Dove buttare i farmaci? Migliorare lo smaltimento dei rifiuti speciali significa migliorare il pianeta. Le medicine erroneamente disperse nell’ambiente, finiscono per inquinare il sottosuolo, le acque e compromettere il funzionamento dei depuratori delle reti fognarie, rappresentando un grave pericolo per la salute.

L’ambiente ci interessa? Risponde l’Istat

No. L’ultimo rapporto Istat su «Popolazione e ambiente: comportamenti, valutazioni e opinioni» indica chiaramente che la salute del pianeta ci interessa molto poco. È meno della metà della popolazione (45%) che dichiara di essere interessata al tema. Di questi, 85 cittadini su 100 si informano sui problemi legati all’ambiente tramite la tv o la radio, 54 su 100 grazie ai giornali. La partecipazione attiva è quasi pari a zero: i cittadini che promuovono o indicono conferenze e frequentano movimenti di sensibilizzazione, sono solo 5 su 100; aderiscono a iniziative delle associazioni ambientaliste 3 su 100 e si iscrivono alle associazioni 2 su 100. In compenso, risulta in crescita la quota di famiglie italiane che effettua la raccolta differenziata. Anche quella dei farmaci. Se le famiglie che smaltivano correttamente le medicine, dunque utilizzando gli appositi raccoglitori per farmaci scaduti che si trovano all’interno o davanti alle farmacie, erano il 37,3% nel 1998, la quota  nel 2012 è cresciuta fino al 60,8%. Su tutti questi dati, incide sensibilmente la componente regionale. Le famiglie del Nord Est e del Nord Ovest sono quelle che fanno più attenzione allo smaltimento con un media che oscilla tra il 77% e il 75%, mentre al Centro e al Sud si tocca appena il 30/40%. Insomma, restano in pochi quelli che sanno dove buttare i farmaci.

Cosa dice Federfarma?

Annarosa Racca, presidente Federfarma, dichiara che lo smaltimento delle confezioni è un’attività la cui gestione spetta alle aziende che si occupano delle raccolte sul territorio, ma che in farmacia si può fare ancora qualcosa per i farmaci non ancora scaduti ma rimasti inutilizzati, spesso in seguito a un cambio di terapia. «Abbiamo altri contenitori dove questi farmaci vengono depositati, dopo avere controllato l’integrità della confezione e la data di scadenza, e poi consegnati al Banco Farmaceutico che li distribuisce agli enti assistenziali».
È di grande importanza trovare un modo per utilizzare i farmaci non scaduti, in quanto medicinali già acquistati dal Servizio Sanitario, con il sostegno delle tasse versate dai cittadini tutti.

Contro gli sprechi!

Si tratta di un’iniziativa ancora sperimentale, lanciata a Roma, Milano e Varese. L’elenco delle farmacie dove è possibile portare i propri farmaci non ancora scaduti è sul sito www.bancofarmaceutico.org

E dove vengono buttati i farmaci scaduti?
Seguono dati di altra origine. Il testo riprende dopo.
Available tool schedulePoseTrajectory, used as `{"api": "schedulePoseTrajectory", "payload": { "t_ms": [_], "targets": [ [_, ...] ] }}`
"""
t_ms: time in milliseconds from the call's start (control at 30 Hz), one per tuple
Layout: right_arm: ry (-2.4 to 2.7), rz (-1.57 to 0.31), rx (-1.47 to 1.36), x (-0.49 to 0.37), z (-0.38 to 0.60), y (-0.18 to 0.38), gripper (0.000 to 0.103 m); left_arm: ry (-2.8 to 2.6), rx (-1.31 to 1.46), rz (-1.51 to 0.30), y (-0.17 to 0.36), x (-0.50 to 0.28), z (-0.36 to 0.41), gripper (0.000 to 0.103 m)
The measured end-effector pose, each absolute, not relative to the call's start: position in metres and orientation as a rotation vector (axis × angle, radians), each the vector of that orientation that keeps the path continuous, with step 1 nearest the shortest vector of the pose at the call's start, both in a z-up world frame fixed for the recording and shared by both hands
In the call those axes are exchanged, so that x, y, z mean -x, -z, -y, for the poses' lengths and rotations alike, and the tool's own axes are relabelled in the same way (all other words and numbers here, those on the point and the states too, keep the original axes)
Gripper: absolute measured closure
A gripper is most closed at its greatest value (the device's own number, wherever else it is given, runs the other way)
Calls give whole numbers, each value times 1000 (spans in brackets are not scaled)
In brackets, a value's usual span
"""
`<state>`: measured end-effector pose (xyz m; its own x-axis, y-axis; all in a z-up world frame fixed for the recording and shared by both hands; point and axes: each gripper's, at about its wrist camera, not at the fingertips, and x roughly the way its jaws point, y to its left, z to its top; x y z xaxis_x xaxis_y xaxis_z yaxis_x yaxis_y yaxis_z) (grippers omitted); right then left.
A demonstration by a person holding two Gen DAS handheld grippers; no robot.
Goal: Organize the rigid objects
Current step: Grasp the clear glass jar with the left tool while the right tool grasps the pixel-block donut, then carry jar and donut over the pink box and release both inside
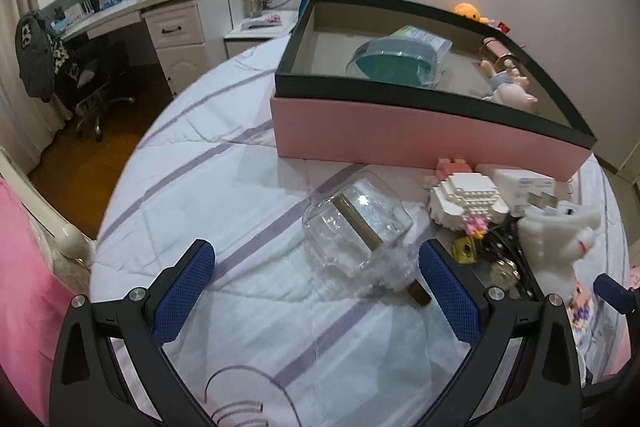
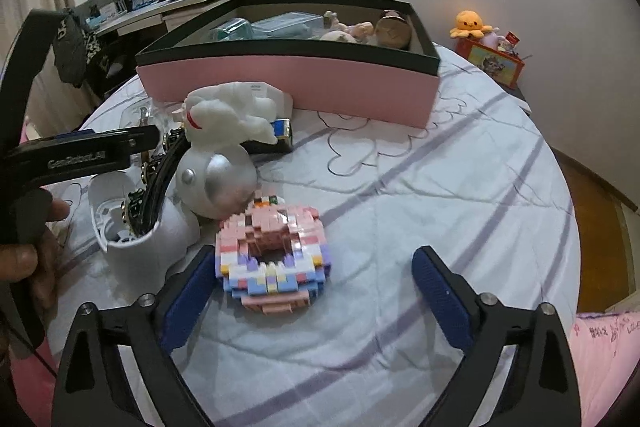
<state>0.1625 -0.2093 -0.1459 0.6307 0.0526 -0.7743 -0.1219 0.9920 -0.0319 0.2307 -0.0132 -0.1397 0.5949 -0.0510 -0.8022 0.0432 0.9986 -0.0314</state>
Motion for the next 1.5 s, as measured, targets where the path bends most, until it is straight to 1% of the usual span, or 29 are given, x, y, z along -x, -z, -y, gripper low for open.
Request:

In Italia i farmaci scaduti non vengono riciclati, ma poiché potenzialmente tossici vengono raccolti e trattati separatamente da altri rifiuti. Le modalità di raccolta sono affidate all’organizzazione delle singole Regioni e possono variare a seconda dei Comuni.
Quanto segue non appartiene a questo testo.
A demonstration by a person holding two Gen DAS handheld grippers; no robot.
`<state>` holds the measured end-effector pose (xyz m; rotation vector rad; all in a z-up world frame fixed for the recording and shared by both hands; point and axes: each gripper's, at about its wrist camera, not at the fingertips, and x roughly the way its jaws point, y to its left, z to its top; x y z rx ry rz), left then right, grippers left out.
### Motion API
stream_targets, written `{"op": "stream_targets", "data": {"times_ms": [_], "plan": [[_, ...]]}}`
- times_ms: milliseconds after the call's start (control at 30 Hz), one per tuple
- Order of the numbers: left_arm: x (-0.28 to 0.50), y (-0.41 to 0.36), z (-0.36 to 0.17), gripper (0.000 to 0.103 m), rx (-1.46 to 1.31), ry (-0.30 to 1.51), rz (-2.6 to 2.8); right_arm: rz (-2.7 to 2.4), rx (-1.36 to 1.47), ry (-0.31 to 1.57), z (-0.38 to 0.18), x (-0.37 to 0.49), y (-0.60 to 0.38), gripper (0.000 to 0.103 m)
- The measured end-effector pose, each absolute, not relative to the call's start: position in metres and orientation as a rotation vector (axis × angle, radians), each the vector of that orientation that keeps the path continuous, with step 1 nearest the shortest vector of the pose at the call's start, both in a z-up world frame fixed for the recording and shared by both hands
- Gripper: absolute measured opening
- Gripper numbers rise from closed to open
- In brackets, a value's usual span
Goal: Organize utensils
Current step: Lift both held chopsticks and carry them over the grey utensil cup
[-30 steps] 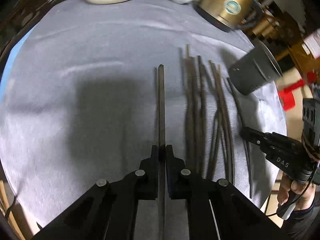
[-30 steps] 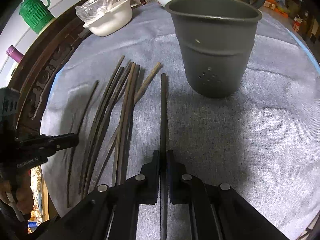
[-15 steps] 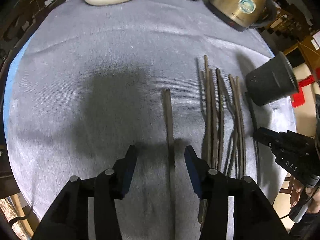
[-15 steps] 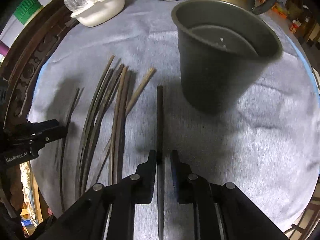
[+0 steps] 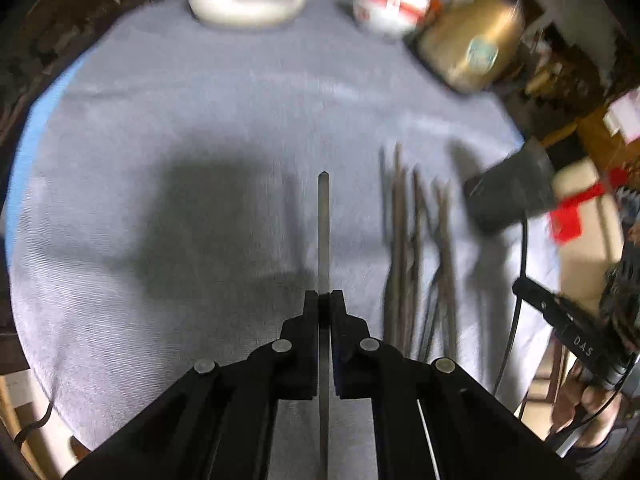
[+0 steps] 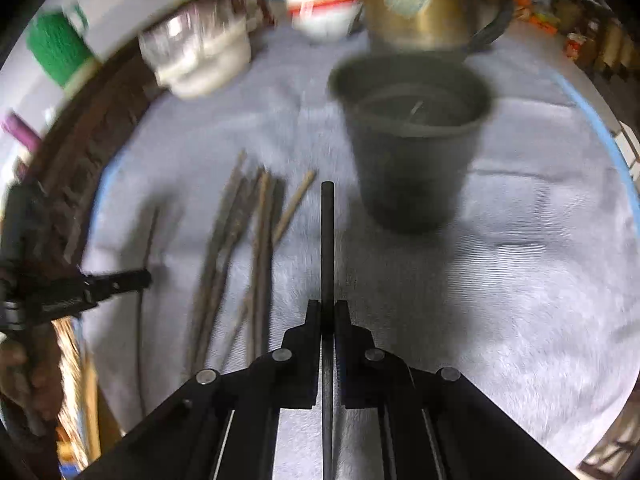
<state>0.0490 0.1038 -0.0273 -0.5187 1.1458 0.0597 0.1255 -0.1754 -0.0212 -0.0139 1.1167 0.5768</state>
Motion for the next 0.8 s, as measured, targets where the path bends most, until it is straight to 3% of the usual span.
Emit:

Rossella Miracapillo, responsabile dell’Osservatorio farmaci & salute di Movimento consumatori, ha detto: «Nessuno ha mai insegnato al cittadino dove buttare i farmaci e che perciò il blister va separato dalla scatola di cartone, o che il flaconcino di vetro e il foglietto illustrativo possono essere separati dal resto» e ha sottolineato la necessità di campagne di informazione mirate.
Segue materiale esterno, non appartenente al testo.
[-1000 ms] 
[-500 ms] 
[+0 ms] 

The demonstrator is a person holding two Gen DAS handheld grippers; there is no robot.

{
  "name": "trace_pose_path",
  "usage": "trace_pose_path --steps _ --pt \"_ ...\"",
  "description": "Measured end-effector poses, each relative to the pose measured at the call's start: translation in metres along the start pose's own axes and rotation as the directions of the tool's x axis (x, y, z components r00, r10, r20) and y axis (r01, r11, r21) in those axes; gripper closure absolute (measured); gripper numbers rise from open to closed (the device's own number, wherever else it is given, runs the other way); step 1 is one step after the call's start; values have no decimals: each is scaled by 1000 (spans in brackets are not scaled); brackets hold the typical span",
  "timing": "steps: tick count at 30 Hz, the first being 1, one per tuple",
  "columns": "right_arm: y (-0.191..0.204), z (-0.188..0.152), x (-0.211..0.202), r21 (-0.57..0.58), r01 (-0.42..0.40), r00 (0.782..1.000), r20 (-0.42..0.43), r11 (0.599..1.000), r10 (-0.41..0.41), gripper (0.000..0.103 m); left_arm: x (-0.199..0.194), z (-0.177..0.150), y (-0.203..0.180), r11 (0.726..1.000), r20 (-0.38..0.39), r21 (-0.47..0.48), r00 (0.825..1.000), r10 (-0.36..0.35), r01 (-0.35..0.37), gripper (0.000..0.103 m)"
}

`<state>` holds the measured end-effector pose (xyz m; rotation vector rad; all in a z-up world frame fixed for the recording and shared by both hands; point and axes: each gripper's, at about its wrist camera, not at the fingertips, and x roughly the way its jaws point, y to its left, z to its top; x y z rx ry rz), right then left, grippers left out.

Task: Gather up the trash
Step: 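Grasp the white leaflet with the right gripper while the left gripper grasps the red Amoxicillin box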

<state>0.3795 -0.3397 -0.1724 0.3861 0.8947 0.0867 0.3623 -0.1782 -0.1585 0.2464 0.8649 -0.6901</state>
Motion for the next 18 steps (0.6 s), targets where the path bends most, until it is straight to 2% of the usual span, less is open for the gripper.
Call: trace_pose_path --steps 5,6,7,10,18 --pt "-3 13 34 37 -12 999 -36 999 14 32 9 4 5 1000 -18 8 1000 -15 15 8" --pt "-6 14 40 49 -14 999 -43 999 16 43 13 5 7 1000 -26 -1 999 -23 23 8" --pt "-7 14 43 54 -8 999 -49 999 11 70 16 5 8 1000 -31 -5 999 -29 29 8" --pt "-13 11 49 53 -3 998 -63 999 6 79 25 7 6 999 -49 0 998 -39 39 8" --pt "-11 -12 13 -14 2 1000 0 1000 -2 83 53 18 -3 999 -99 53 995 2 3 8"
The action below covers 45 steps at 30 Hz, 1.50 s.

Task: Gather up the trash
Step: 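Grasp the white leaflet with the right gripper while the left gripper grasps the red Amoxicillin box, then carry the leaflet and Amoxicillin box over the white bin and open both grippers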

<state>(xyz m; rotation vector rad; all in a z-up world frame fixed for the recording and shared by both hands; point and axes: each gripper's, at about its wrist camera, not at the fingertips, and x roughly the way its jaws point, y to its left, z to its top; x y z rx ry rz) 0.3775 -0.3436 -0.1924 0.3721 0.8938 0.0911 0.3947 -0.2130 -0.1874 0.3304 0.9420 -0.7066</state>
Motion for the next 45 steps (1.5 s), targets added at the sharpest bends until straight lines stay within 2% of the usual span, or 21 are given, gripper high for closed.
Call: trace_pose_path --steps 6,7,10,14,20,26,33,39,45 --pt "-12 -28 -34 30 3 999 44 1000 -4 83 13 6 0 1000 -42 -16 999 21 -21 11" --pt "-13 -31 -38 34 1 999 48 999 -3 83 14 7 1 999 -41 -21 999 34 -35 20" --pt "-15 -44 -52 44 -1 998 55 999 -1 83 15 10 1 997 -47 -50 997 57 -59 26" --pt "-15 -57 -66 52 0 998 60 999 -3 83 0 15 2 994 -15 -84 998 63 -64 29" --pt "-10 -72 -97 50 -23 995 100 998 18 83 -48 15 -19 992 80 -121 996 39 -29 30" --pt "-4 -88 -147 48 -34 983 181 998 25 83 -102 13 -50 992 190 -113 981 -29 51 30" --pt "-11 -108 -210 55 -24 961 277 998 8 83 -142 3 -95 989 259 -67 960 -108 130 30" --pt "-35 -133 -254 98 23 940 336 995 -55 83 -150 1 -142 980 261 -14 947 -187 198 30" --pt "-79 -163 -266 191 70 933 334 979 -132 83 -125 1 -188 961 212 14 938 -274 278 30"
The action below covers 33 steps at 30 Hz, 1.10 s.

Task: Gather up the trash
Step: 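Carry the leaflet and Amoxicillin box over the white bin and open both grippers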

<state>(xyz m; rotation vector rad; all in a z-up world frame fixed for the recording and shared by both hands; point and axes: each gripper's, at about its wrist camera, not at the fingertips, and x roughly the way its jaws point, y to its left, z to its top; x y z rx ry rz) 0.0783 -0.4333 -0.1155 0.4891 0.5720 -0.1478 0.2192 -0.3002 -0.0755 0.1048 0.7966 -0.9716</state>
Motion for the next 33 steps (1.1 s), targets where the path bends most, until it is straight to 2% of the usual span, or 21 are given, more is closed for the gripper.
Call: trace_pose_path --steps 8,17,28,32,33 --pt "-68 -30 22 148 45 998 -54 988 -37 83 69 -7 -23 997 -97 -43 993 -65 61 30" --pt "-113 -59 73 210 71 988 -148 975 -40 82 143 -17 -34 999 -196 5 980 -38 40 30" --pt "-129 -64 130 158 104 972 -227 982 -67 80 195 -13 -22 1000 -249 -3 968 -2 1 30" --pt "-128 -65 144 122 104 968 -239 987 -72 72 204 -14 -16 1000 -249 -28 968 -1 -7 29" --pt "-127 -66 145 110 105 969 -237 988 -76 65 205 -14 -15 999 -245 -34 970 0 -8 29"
Ma intanto è bene ricordarsi un paio di regole basilari per eseguire un’efficiente raccolta differenziata: le confezioni dei medicinali sono spesso di carta, come d’altronde il foglietto illustrativo, cosa che ci permette di gettare entrambi insieme a carta e cartone; i blister sono di plastica-metallo e vanno gettati con la plastica. Se si tratta poi di siringhe, termometri, bisturi monouso, rammentarsi che non sono farmaci e che vanno smaltiti a parte in una stazione ecologica apposita.